“A constant struggle, a ceaseless battle to bring success from inhospitable surroundings, is the price of all great achievements.” -Orison Swett Marden
One of the greatest assumptions we make in our study of the laws of nature is, well, that they’re laws of nature, not particularly special to where or when we happen to be looking at them.
Whether we look on our home planet, within our own galaxy, at a relatively nearby galaxy (like NGC 4522, above), or at galaxies extremely far away (faintly visible in the background), we always tend to assume that the fundamental laws that govern the Universe don’t particularly care about where or when you measure them.
But they might.
The reason we assume the Universe has the same laws and the same fundamental constants everywhere — at all times and in all directions — is because it looks like it’s obeying the same laws everywhere!
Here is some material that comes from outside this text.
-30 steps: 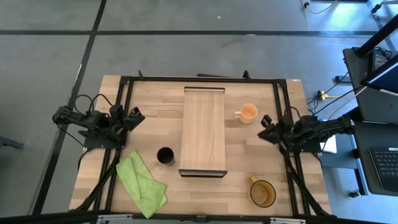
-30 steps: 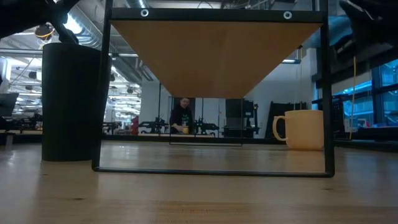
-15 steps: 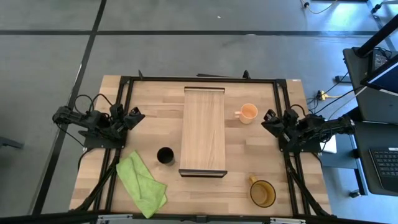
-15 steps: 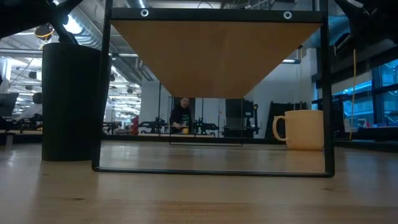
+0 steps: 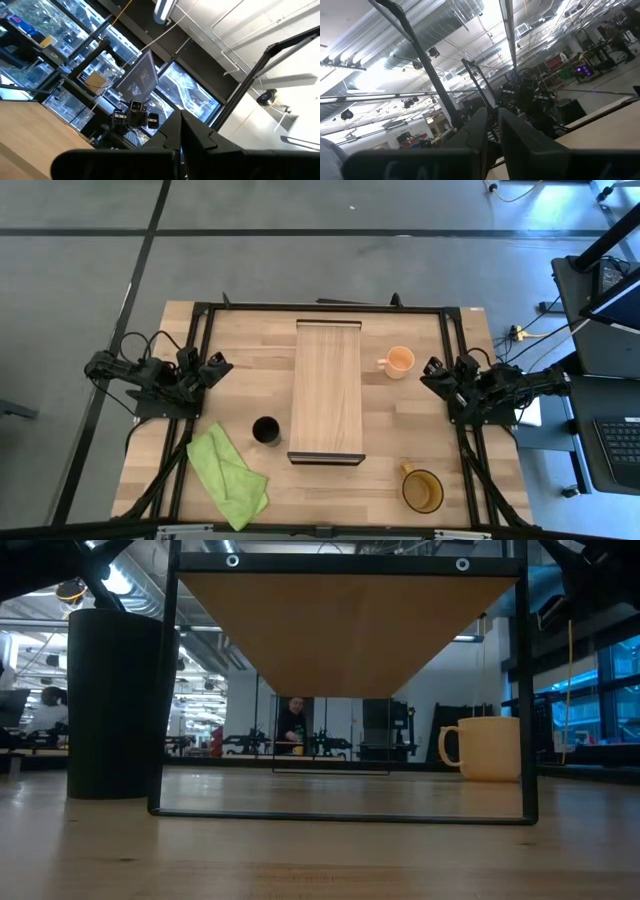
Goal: Stack small to large cups/mugs on shelf
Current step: Put the beige cup on the shelf
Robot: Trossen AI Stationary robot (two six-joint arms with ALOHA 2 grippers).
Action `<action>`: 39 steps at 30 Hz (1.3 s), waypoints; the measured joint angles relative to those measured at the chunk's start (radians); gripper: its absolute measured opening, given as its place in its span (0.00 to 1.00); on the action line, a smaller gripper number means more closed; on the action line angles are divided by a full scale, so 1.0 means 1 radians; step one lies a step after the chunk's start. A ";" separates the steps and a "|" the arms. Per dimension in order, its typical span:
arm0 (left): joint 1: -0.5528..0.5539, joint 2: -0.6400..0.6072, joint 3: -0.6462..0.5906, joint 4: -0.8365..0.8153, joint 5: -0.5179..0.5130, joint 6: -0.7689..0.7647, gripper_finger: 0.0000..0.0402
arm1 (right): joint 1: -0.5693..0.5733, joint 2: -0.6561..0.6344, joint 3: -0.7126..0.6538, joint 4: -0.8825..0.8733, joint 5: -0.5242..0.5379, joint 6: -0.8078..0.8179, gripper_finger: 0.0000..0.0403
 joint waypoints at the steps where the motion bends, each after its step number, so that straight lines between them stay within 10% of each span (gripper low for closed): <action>1: 0.000 0.000 0.000 0.000 0.000 0.000 0.00 | 0.000 0.000 0.000 0.000 0.000 0.000 0.12; 39: 0.000 0.000 0.001 0.000 -0.082 0.054 0.00 | 0.000 0.000 -0.001 0.102 -0.014 -0.032 0.12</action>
Galaxies follow the same clustering patterns in all directions, exhibit the same gravitational phenomena, and show similar internal dynamics no matter where or when in the Universe we look. If they didn’t, we might start to question whether either the laws of gravity or maybe even the fundamental gravitational constant, G, varied in either time or space.
Similarly, if electromagnetic or quantum phenomena appeared to vary over space or time, or be significantly different in one direction over another, we might worry about our electromagnetic and quantum laws and/or constants.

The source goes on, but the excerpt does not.